In the grand scheme of textual issues in the Hebrew Bible, Ezekiel 3:5 would be one of those passages that would go unnoticed. And for good reason. The passage reads (according to Masoretic punctuation)  כִּי לֹא אֶל–עַם עִמְקֵי שָׂפָה וְכִבְדֵי לָשׁוֹן אַתָּה שָׁלוּחַ אֶל–בֵּית יִשְׂרָאֵל “for not to a people deep of lip and heavy of tongue you are sent, to the house of Israel.” The editors of the Biblia Hebraica Stuttgartensia suppose that the last prepositional phrase “to the house of Israel” is an addition to the text.

This supposition is offered presumably due to the inherent difficulties of the text in its current construction, though Leslie Allen believes it to be a marginal gloss. [1] As the text stands, there are two verbless clauses that span from verses 5 and 6. The English translation of these verses is as follows:

For not to a people deep of lip and heavy of tongue you are sent, to the house of Israel. Not to many peoples deep of lip and heavy of tongue, whose words you do not understand. Surely, if I sent you to them, they would listen to you.

While eliminating the phrase “to the house of Israel” reduces the difficulty of the text, this option is not attested by the versions. BHS offers no evidence for the alternative reading. The Göttingen Septuagint has no variant reading for πρὸς τὸν οἶκον τοῦ Ἰσραηλ “to the house of Israel.” The Vulgate and the Targums are also unanimous in their attestation of the phrase. It seems more likely, on the basis of the textual evidence and the principle of the more difficult reading, that the phrase “to the house of Israel” should remain in the text.

How, then, are we to understand the grammatical difficulties posed by the two verbless clauses?

Option 1: The verbal phrase אַתָּח שָׁלוּחַ “you are sent” has elided in the subsequent clauses. An English representation of this option looks like this:

For not to a people deep of lip and heavy of tongue you are sent, [you are sent]to the house of Israel. Not to many peoples obscure of speech and heavy of tongue [you are sent].

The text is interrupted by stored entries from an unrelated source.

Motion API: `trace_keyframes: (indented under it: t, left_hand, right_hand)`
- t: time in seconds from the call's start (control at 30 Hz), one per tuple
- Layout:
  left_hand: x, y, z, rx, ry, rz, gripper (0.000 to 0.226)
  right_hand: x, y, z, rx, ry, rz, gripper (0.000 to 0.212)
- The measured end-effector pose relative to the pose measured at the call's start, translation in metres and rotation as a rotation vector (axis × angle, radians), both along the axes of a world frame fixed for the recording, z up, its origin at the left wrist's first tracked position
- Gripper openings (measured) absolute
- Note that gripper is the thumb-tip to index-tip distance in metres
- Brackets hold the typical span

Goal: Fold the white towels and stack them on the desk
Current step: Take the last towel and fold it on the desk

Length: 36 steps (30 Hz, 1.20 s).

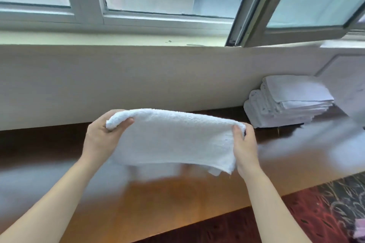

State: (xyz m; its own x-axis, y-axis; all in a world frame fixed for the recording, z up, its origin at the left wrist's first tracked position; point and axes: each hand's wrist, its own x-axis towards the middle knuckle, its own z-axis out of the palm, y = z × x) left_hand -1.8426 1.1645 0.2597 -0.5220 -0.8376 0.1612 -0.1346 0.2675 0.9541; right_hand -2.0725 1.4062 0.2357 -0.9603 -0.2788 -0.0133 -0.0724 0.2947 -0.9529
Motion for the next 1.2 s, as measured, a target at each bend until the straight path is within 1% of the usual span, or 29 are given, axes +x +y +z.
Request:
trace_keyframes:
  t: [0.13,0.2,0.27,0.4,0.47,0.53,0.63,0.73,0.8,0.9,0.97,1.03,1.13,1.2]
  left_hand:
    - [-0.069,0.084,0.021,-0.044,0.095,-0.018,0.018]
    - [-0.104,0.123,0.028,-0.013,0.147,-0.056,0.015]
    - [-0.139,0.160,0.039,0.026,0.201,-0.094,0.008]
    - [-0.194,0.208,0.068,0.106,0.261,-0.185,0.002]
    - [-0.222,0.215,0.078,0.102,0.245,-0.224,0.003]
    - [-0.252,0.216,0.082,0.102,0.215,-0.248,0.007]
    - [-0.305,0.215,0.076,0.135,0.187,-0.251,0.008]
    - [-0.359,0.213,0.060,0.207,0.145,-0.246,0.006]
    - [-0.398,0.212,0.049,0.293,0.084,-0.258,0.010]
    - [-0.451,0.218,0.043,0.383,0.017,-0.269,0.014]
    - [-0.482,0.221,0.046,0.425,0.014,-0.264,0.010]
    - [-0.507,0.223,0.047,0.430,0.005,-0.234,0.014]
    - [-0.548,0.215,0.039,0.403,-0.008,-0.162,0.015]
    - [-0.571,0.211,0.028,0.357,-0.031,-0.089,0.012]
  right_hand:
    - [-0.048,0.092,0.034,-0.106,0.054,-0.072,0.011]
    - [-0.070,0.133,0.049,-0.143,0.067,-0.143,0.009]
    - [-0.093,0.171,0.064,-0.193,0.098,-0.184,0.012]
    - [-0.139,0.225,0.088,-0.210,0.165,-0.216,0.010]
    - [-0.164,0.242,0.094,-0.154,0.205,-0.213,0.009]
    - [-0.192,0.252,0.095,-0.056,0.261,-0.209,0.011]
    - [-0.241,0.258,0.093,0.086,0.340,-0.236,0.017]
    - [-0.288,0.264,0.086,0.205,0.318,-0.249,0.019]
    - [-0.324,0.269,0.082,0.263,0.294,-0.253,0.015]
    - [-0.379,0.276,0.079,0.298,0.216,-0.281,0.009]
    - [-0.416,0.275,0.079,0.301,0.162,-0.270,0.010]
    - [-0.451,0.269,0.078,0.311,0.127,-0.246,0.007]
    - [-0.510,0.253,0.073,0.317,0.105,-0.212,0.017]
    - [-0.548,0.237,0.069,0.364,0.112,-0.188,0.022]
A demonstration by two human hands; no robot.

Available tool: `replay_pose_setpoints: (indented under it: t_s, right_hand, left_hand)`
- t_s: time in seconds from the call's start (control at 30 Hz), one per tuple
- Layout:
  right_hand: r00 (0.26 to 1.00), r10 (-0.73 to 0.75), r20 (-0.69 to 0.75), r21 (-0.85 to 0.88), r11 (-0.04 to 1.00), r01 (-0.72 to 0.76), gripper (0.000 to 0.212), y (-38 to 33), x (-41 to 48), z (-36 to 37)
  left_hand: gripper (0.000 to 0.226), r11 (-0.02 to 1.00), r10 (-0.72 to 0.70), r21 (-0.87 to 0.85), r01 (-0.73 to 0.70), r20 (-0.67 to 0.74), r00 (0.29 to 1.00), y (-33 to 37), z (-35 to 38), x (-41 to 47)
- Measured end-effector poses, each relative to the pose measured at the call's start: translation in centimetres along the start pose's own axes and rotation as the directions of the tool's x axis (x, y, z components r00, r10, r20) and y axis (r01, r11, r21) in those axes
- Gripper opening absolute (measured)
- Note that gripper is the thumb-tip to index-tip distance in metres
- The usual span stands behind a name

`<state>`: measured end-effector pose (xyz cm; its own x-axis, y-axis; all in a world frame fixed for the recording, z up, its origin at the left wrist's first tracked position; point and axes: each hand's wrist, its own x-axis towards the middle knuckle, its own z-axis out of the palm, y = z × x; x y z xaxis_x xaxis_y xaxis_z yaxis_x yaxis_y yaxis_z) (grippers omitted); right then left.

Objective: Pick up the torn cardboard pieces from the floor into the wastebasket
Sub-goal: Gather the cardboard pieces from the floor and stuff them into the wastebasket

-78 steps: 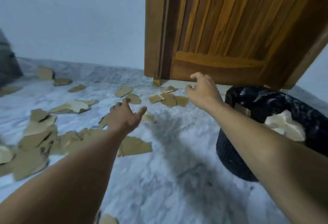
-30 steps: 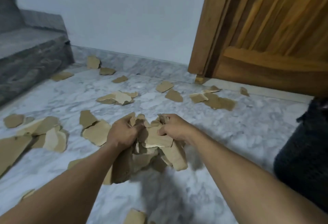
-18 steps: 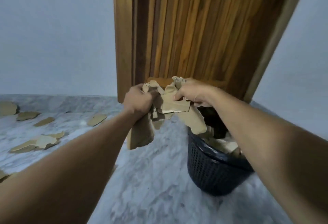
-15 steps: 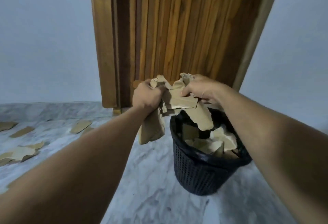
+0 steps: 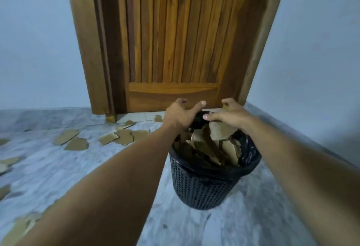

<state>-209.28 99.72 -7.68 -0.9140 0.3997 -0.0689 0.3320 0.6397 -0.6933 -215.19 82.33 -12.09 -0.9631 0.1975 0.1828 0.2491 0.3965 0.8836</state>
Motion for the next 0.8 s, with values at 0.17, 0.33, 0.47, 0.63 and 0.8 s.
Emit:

Option 2: The verbal phrase אַתָּח שָׁלוּחַ “you are sent” does double duty for the two clauses. Daniel Block writes, “Without the inserted conjunction ‘to the house of Israel’ is abrupt. But ‘atta saluah probably does double duty, functioning as the fulcrum between negative and positive prepositional phrases” (emphasis mine). [2]  

Block’s proposal is appealing. He recognizes that the two prepositional phrases are closely related. The absence of an intervening contrastive conjunction binds the two clauses together. The fact that the clauses share the same verb, strengthens that tie. The resultant translation is as follows:

For not to a people deep of lip and heavy of tongue, you are sent, to the house of Israel. Not to many peoples obscure of speech and heavy of tongue.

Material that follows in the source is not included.